Problem:
The required output is an exact restatement of the lines, starting with the one that contains "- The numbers" and finishing with the last line of the listing. It contains no pictures.

Source data:

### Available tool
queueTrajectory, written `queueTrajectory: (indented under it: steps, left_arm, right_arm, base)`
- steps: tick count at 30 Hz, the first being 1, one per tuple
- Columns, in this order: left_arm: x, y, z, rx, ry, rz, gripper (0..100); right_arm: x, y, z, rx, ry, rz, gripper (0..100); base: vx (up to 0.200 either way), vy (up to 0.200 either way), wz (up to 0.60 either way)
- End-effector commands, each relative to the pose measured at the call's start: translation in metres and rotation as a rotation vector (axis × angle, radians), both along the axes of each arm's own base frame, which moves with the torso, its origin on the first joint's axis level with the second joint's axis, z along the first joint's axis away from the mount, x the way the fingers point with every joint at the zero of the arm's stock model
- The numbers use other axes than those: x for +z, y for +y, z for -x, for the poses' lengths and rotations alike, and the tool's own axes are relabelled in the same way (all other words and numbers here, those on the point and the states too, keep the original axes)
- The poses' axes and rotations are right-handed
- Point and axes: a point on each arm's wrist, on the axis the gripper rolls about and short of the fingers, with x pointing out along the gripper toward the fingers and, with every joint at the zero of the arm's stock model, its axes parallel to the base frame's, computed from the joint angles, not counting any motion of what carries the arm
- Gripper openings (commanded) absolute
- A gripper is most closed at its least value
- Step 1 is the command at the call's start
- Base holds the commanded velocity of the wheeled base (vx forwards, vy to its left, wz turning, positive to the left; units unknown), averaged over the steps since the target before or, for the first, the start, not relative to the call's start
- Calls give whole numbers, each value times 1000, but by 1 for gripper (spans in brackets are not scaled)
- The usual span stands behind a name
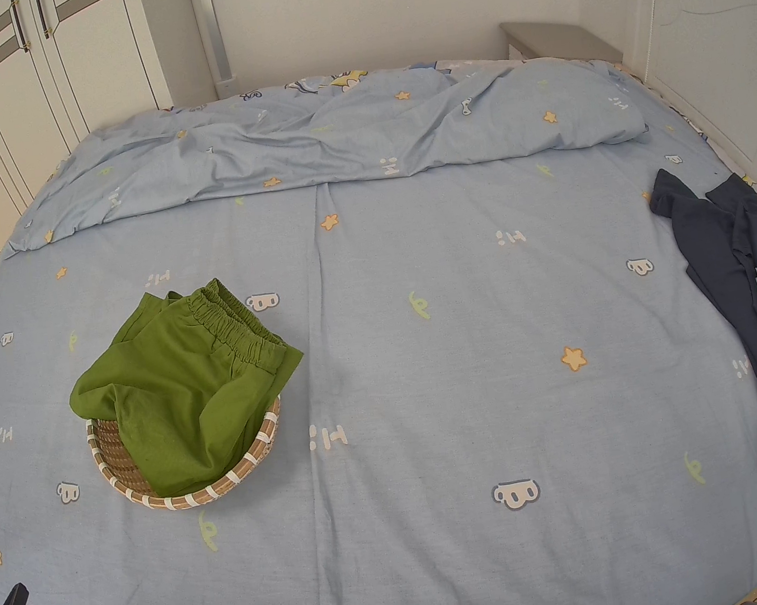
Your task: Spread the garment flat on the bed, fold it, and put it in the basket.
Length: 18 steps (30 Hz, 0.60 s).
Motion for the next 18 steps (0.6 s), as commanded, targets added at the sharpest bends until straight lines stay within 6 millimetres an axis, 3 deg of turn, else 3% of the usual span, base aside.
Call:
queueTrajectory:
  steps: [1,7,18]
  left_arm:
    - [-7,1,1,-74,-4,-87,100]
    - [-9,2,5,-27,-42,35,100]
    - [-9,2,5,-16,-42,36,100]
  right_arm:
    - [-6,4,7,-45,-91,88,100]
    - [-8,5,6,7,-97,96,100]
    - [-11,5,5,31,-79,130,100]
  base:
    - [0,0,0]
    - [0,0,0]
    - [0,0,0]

Task output:
- The numbers use other axes than those: x for +z, y for +y, z for -x, for the poses' lengths and rotations alike, and the tool's own axes are relabelled in the same way (all other words and numbers here, those on the point and the states too, keep the original axes)
- The poses' axes and rotations are right-handed
- Point and axes: a point on each arm's wrist, on the axis the gripper rolls about and short of the fingers, with x pointing out along the gripper toward the fingers and, with every joint at the zero of the arm's stock model, its axes parallel to the base frame's, computed from the joint angles, not counting any motion of what carries the arm
- Gripper openings (commanded) absolute
- A gripper is most closed at its least value
- Step 1 is the command at the call's start
- Base holds the commanded velocity of the wheeled base (vx forwards, vy to its left, wz turning, positive to the left; units unknown), averaged over the steps since the target before or, for the first, the start, not relative to the call's start
- Calls give whole numbers, each value times 1000, but by 1 for gripper (spans in brackets are not scaled)
- The usual span stands behind a name
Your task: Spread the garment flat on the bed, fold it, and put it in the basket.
Length: 18 steps (30 Hz, 0.60 s).
Motion for the next 18 steps (0.6 s), as commanded, targets added at the sharpest bends until straight lines stay within 6 millimetres an axis, 3 deg of turn, else 3% of the usual span, base aside.
Call:
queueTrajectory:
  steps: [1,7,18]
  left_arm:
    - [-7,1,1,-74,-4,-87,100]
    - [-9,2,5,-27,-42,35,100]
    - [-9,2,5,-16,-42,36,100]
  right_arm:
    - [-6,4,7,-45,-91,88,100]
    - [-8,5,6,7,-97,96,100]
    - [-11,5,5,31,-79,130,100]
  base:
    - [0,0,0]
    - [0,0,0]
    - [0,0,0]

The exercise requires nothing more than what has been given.